Wednesday, March 3, 2010

Singing from Myself

Quartet in costume leading an old fashioned singing school. Photo used in Cornell Reading ...
There was an article in the paper about research on music and the brain, and how trained musicians were better at picking out speech from background babbling. They could cut through the noise to the meaning. Several years ago, I read that singing uses a different part of the brain than the obsessing/compulsing part, and I started singing in the shower in hopes of getting a little peace and to keep moving through my day.

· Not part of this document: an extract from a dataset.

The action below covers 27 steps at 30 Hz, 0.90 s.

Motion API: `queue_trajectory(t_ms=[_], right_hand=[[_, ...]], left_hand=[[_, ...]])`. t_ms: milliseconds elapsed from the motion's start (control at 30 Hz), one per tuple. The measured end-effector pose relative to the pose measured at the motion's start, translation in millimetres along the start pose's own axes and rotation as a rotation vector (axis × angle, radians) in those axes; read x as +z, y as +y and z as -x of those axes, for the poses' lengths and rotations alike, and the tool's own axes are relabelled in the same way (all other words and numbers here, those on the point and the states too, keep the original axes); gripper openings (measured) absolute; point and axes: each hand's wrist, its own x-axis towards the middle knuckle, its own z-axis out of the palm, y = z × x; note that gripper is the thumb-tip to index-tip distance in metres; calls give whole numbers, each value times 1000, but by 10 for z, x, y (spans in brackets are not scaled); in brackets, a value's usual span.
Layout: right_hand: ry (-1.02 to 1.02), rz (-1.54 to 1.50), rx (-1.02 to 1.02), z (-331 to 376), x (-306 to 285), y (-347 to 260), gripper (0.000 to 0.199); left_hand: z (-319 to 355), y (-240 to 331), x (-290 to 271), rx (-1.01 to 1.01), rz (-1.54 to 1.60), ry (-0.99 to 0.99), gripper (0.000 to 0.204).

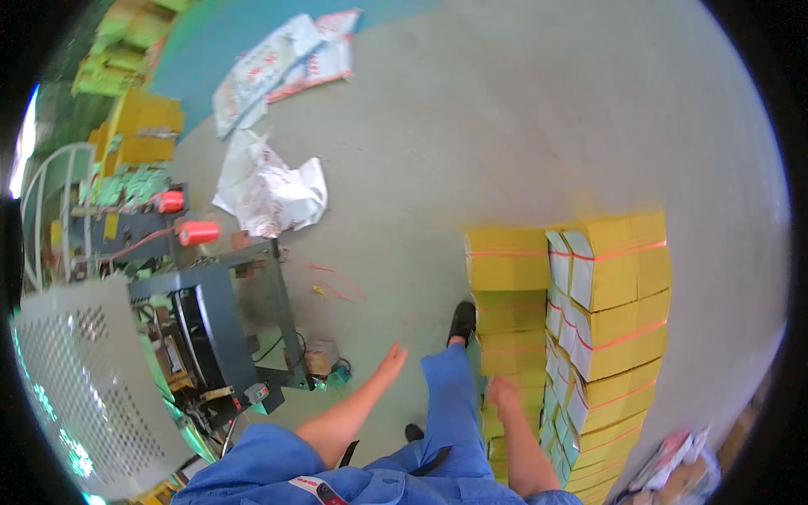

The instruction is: Bundling stacks of yellow paper blocks using a machine, then weighing them on a digital scale and stacking them.

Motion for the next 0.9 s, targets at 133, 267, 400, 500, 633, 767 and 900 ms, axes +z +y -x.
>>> queue_trajectory(t_ms=[133, 267, 400, 500, 633, 767, 900], right_hand=[[-145, 936, -209, 468, 187, 818, 28], [-36, 1310, -741, -190, -77, 1523, 39], [-140, 1712, -876, -138, 494, 1089, 37], [-291, 2011, -1133, -104, 1467, 1117, 34], [-520, 2350, -1349, 93, 2529, 1862, 28], [-771, 2195, -947, 716, 3666, 2459, 26], [-708, 1630, -484, 1804, 5116, 3340, 46]], left_hand=[[1440, -1406, -940, -104, 74, 166, 81], [2178, -3009, -1135, -109, 322, 317, 74], [3349, -4020, -1091, -30, 658, 381, 73], [4069, -5373, -736, 4, 823, 476, 67], [5015, -6782, -94, -199, 1134, 717, 60], [5703, -7720, 192, -349, 1248, 701, 49], [6214, -8129, 81, -236, 1367, 946, 42]])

I sang a lot of verses of Kum-by-Yah, the only song I could really sing out, and discovered that it did free up some space in mind from the crowd of intrusive thoughts and compulsive figuring things out. I found a voice teacher, and after much indecision, decided to take lessons, even though I wasn't sure if it was the "right" choice(ie. existential questioning about whether I really wanted to sing, and how did I know for sure, and did I enjoy it enough etc.) Later I joined a choir. In the past, before my therapy with Molly, this was all unimagineable in the midst of my social anxiety, and the novelty of choosing to do something I wanted to do.

I feel good when I sing. It's not that the anxiety and obsessiveness disappears, but that I can find myself in the midst of it, and be present in the room, in the moment, be someone beyond my OCD. Like the singers in this research study, I can pick out what is meaningful when I'm singing.